Ainsi vêtue, on pourrait presque se prendre pour Ingrid Bergman dans le Casablanca des années 40, non ?! Reste plus qu'à trouver son Humphrey ...


photo: allociné


jeudi 22 mai 2008

Week-end chargé !


Grand oral de fin d'année : le 18 juin. 
Avant de me replonger tête baissée dans les bouquins de révisions, je m'offre un week-end d'évasion. Comme je suis plutôt ruinée ( fête des mères, anniversaires ..), c'est de mon canapé, sur lequel je compte bien rester vautrée jusqu'à lundi, que je vais rêver.
 Il ne m'en faut pas beaucoup, retrouver le monde réel me fait déjà tourner la tête. 

Et rien qu'un petit tour sur le site d' Elizabeth Charles a suffit à régaler mes yeux pour une semaine entière.


First of all, gros coup de coeur pour cette bien jolie robe de la néo-zélandaise Karen Walker :



Et last but not least, cette autre splendeur, cette fois signée la génialissime Alice Mac Call :







Miss Potter de Chris Noonan avec Renée Zellweger et Ewan McGregor ou l'histoire d'une auteur avant-gardiste, farouchement indépendante.

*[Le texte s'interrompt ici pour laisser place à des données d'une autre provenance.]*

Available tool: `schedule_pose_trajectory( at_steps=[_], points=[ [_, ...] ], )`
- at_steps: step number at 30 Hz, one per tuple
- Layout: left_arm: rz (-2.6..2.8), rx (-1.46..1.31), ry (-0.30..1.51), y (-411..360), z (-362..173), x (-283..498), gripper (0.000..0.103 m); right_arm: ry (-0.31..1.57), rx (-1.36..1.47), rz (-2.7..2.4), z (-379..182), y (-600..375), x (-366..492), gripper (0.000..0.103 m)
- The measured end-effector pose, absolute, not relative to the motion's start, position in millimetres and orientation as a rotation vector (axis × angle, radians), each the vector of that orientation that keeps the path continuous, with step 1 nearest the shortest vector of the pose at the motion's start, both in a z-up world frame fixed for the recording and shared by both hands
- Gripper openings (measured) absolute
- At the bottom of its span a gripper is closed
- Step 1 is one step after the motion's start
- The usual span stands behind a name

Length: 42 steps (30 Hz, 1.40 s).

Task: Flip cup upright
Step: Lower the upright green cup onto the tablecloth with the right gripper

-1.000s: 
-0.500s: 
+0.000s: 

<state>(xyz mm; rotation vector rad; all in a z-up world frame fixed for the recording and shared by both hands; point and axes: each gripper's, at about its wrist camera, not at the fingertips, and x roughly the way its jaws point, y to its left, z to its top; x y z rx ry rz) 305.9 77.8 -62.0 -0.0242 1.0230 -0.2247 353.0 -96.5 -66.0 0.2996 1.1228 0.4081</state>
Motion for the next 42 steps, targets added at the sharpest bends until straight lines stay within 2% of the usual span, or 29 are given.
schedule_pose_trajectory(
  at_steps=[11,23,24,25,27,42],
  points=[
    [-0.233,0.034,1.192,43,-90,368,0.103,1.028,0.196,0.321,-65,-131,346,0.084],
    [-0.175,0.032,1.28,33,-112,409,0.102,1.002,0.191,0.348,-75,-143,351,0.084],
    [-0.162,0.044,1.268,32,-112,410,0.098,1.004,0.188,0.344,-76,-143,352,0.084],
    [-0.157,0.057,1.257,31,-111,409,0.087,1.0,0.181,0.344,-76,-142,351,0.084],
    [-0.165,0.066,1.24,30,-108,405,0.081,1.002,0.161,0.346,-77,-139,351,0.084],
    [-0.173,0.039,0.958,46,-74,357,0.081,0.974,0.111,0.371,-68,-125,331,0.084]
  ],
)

Le Voile des Illusions de John Curran avec Naomi Watts et Edward Norton               ( comment ça je suis fan de lui ?! ), d'après le roman de Somerset Maugham, la vie d'un homme, d'une femme, classique mais rondement bien mené.

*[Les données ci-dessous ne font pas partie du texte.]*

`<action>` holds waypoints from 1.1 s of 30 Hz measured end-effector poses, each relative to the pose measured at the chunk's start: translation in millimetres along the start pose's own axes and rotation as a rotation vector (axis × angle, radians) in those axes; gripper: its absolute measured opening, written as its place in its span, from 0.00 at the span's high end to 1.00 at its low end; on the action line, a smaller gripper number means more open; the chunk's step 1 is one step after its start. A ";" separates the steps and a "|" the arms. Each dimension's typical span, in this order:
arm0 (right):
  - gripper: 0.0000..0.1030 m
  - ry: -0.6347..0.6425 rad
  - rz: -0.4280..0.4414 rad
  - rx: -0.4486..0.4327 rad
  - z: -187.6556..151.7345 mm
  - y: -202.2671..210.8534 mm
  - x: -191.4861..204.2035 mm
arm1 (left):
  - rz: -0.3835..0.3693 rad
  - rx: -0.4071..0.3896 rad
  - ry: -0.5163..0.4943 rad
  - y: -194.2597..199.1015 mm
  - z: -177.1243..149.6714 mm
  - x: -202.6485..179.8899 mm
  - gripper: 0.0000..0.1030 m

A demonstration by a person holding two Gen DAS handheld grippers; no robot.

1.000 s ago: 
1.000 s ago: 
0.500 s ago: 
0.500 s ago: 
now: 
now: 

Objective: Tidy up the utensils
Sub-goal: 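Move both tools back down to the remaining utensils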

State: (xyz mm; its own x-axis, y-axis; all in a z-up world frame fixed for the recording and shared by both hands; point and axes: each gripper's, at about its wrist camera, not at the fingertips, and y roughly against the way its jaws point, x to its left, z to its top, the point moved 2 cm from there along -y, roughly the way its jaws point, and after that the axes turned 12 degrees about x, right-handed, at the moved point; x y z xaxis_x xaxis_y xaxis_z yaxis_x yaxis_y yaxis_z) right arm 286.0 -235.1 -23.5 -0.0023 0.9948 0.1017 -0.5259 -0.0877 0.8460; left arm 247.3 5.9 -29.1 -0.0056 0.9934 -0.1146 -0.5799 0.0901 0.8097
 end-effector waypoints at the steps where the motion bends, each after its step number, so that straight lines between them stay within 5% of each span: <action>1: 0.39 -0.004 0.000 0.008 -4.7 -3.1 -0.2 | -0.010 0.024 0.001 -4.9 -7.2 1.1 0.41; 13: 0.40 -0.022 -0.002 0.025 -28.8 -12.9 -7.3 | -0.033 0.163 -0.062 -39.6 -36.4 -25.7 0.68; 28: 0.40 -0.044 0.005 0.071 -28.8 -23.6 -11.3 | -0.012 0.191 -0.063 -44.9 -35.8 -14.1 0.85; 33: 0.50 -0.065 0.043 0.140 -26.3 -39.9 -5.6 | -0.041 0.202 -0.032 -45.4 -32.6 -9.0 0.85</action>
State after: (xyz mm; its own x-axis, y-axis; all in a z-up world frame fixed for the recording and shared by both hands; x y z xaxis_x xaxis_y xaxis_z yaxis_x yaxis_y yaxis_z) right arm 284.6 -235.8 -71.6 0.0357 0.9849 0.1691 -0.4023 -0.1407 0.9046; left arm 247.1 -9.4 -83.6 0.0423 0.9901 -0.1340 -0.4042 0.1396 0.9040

Nell de Michael Apted avec Jodie Foster et Liam Neeson, la merveilleuse histoire d'une jeune femme élevée à l'écart du monde.



Le Grand Sommeil de Howard Hawks avec Humphrey Bogart et Lauren Bacall ou LE film noir.

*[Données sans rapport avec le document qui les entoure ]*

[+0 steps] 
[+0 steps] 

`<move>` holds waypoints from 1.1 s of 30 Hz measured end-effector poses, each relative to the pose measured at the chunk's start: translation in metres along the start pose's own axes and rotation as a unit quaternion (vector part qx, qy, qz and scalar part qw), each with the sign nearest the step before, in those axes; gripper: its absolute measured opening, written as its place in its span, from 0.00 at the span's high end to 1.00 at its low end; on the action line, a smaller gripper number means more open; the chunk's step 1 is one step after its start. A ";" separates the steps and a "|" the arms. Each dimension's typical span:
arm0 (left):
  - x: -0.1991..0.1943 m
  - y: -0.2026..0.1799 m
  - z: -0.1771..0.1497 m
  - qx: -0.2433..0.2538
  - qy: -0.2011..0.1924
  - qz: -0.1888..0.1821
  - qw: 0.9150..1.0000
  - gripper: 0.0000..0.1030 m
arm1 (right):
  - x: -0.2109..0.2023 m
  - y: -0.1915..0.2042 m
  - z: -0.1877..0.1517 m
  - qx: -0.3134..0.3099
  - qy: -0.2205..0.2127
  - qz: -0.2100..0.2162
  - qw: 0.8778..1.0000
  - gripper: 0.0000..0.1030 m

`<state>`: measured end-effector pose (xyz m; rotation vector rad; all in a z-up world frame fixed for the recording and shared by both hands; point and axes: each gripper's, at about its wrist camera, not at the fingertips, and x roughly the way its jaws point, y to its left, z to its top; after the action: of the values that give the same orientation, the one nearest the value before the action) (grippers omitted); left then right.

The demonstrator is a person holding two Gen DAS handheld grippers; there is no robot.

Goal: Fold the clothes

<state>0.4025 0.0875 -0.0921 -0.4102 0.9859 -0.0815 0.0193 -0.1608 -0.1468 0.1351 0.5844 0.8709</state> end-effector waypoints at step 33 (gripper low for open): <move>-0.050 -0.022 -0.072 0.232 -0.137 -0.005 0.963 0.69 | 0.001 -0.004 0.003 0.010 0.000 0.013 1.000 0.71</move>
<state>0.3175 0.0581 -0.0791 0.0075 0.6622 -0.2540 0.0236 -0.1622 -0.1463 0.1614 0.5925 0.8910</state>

Et quand mes yeux piqueront à force de fixer l'écran de télé, je me remettrais à la lecture du magnifique Jeu des Perles de Verres que l'on doit à mon auteur fétiche: 
Herman Hesse.



mardi 8 avril 2008

En mode Biba


" Les années psychédéliques ont vu naître une génération de jeunes gens avides de belles fringues ", dit Christopher Gibbs.
Et apparemment la génération que nous sommes aime piocher dans la culture hippie de temps à autre, car après tout une petite dose de fringues psychés n'a jamais fait de mal à personne.
Et c'est tant mieux car une fois de plus le style " Kings Road " est à l'honneur cet été.
Mais ce ne sont pas les uniformes victoriens qui font leur come-back ( on ne risquera donc pas de se faire interpeller pour port illégal d'uniforme militaire comme l'avait été Hendrix qui portait une veste d'un dragon de la cavalerie ) mais les robes folk. Longues ou courtes, elles se déclinent à notre convenance.
Marque phare des années Flower Power, Biba, de retour sur les podiums depuis 2006, excelle dans ce domaine tout en remettant ces codes vestimentaires au goût du jour. Il faut dire qu'en sixties, la marque s' y connaît.
" Jusqu'à l'ouverture de Biba dans le quartier de Kensington, le temple de la mode londonienne se trouvait sur King's Road, au coeur de Chelsea. Tous les hippies d'Europe avaient leur boutique de prédilection : Granny Takes a Trip, Hung on You, Lord Kitchener's Valet ... Dès 1967, la boutique Apple des Beatles proposait des tenues hallucinantes, psychédéliques à souhait, propres à assouvir tous les fantasmes ", écrit Barry Miles, cofondateur d'International Times, dans Hippies ( première photo ).
Il ajoute que le magasin ne désemplissait pas, et qu'il fallait souvent attendre son tour sur le trottoir.

Devanture de Granny Takes a Trip

Aujourd'hui, le hippie c'est chic, et Biba l'a bien compris comme en témoigne sa collection automne-hiver 2008/09 :

Photos Elle

Plus longue, plus psyché, plus décomplexée, cette robe Tibi trouvée sur Net-a-porter, dans laquelle on peut sans complexe reprendre du Janis Joplin à tue-tête. On évite tout de même le total remake Woodstock, on garde la robe sur nous !



Mais comme on a pas forcément tous les jours l'occasion de se la jouer happening et acid test, ce foulard Alexander McQueen ( encore une fois, trouvé chez Net-a-poter ) peut suffire pour " psychédéliser" nos tenues.



Et n'oublions pas : " C'est plus normal - et plus agréable - d'avoir la main dans la braguette que le doigt sur la gâchette ", dixit Lawrence Lipton.